International Journal of Intelligent Networks (Jan 2024)
Data structure and privacy protection analysis in big data environment based on blockchain technology
Abstract
In today's digital world, the rapid advancement of Information Technology (IT) has made it crucial to prioritize the protection and management of data storage and retrieval. It is vital to challenge the difficulties related to dispersed and decentralized data to build strong mechanisms for access control and provide effective authorization and authentication in data processing.
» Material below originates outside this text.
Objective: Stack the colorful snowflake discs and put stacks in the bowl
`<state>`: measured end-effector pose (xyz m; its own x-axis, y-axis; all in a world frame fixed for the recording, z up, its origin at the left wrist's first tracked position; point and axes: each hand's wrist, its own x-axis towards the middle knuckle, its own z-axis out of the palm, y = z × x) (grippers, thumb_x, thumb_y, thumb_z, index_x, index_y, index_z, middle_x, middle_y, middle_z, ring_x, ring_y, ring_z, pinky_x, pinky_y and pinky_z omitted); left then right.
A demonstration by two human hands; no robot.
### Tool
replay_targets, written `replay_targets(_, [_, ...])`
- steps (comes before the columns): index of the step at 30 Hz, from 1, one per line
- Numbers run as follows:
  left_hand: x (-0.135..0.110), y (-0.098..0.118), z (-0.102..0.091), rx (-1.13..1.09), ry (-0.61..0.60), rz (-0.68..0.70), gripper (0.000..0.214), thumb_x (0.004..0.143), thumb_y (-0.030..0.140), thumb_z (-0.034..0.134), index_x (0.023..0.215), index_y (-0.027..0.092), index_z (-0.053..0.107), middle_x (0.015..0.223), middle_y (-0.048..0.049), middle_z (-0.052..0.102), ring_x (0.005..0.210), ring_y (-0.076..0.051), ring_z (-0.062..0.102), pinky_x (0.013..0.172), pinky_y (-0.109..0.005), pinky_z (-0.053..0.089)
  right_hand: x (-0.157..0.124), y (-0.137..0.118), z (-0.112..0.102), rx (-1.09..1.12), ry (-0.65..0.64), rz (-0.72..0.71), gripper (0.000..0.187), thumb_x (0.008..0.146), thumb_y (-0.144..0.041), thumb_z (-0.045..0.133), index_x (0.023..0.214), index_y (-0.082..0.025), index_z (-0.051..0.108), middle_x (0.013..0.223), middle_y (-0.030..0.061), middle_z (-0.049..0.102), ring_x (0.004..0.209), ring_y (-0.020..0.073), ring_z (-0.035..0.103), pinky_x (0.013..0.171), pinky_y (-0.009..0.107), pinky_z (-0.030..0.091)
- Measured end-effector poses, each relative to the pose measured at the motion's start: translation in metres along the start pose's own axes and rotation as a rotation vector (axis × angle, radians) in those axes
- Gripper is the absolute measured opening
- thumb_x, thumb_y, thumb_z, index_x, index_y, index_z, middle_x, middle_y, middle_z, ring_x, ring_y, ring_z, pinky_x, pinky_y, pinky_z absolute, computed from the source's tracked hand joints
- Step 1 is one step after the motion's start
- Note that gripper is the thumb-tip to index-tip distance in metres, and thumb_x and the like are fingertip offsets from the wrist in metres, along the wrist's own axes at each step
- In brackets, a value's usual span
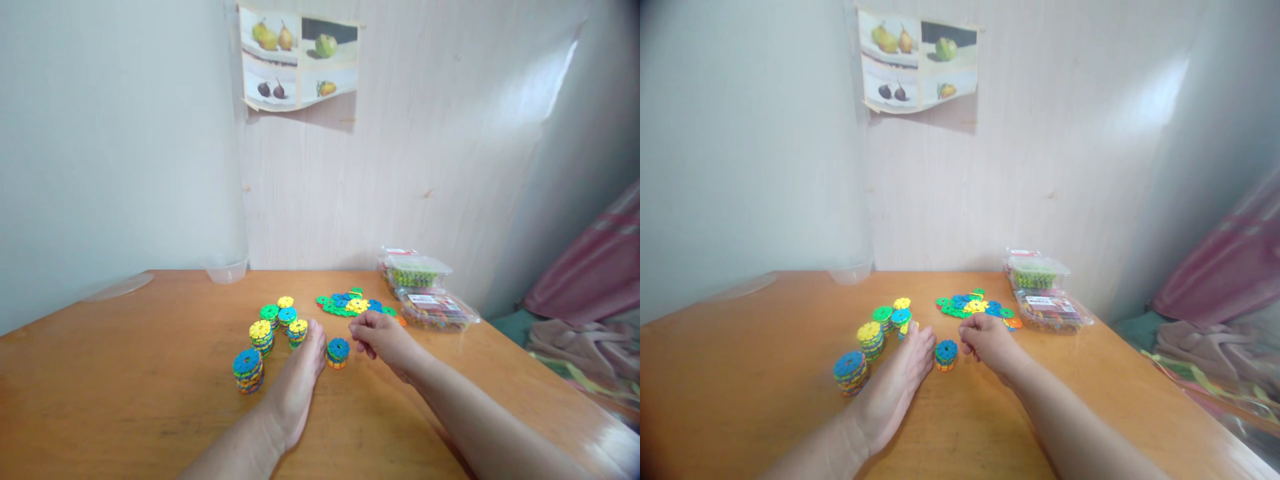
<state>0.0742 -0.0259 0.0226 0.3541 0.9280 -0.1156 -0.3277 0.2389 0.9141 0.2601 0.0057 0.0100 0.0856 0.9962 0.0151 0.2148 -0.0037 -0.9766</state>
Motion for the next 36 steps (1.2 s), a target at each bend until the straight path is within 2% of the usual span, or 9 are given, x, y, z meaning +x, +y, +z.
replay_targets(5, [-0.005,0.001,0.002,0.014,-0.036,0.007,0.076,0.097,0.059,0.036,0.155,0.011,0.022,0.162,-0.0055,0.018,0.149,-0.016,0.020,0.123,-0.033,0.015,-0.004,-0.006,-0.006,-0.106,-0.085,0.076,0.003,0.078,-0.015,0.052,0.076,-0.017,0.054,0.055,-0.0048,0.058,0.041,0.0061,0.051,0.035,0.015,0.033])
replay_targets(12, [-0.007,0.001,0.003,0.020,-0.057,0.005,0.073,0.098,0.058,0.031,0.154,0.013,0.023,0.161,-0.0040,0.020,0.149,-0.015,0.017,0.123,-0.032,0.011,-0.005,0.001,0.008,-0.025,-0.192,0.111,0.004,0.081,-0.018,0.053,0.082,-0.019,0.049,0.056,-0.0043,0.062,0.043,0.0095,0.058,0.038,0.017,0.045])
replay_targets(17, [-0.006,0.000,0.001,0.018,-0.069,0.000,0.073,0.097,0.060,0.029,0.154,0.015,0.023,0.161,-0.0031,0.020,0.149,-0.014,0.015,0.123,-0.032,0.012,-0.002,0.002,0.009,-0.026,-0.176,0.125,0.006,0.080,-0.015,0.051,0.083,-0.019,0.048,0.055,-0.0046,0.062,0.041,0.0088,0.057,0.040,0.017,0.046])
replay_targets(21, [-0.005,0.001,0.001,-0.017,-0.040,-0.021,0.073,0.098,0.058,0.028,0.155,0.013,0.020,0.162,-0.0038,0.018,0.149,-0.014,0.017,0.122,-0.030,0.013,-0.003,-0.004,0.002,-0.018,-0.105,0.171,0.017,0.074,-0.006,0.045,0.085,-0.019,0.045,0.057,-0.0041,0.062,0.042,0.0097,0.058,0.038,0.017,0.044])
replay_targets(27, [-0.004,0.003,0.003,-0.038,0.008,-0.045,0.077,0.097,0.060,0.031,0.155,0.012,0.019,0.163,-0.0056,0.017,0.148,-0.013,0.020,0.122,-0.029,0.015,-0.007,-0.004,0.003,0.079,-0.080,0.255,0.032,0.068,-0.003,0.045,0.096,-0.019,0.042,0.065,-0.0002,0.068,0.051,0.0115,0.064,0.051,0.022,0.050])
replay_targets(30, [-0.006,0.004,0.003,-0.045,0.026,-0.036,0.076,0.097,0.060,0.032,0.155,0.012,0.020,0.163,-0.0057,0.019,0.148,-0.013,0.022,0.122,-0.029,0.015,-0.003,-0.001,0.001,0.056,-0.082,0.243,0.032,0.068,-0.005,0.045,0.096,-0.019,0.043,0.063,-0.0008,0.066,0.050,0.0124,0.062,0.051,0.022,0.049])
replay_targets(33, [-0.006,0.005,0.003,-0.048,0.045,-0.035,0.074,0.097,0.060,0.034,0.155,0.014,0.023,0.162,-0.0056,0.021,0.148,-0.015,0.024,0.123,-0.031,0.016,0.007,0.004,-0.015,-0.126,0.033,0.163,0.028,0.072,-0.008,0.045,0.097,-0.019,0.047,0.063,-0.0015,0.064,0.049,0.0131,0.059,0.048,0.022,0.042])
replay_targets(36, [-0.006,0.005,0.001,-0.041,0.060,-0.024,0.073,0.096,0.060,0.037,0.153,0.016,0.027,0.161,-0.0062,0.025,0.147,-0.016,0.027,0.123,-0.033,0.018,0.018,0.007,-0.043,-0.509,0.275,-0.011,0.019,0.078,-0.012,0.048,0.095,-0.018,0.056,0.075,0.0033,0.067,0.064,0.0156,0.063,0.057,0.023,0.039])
In the contemporary context of IT, the imperative to secure data storage and retrieval has become distinctly observed. The challenges posed by distributed and decentralized data demand the development of robust mechanisms for access control, demanding a focus on proper authorization and authentication in transaction processing. This research addresses the existing gap by comprehensively adapting data structures effectively to the evolving needs of secure access and storage control. It uses the Enhanced Merkle Tree (EMT) as a novel data structure. This article initially modifies the conventional Merkle Tree (MT) structure used in Blockchain technology to suit e-healthcare Systems (e-HS) requirements. The EMT enhances data security in access and storage and significantly improves data integrity management. Its constant three-degree MT with multiple leaves, branches, and a single root node enables updated data authentication, verification, and validation procedures. The proposed method is applied to the e-HS scenario, and the proposed EMT outperforms existing state-of-the-art techniques, achieving a minimal verification time of 14.26 m for 100 transactions. This research, therefore, contributes to the discourse on data security by presenting an innovative and efficient solution tailored to the unique challenges of e-health systems.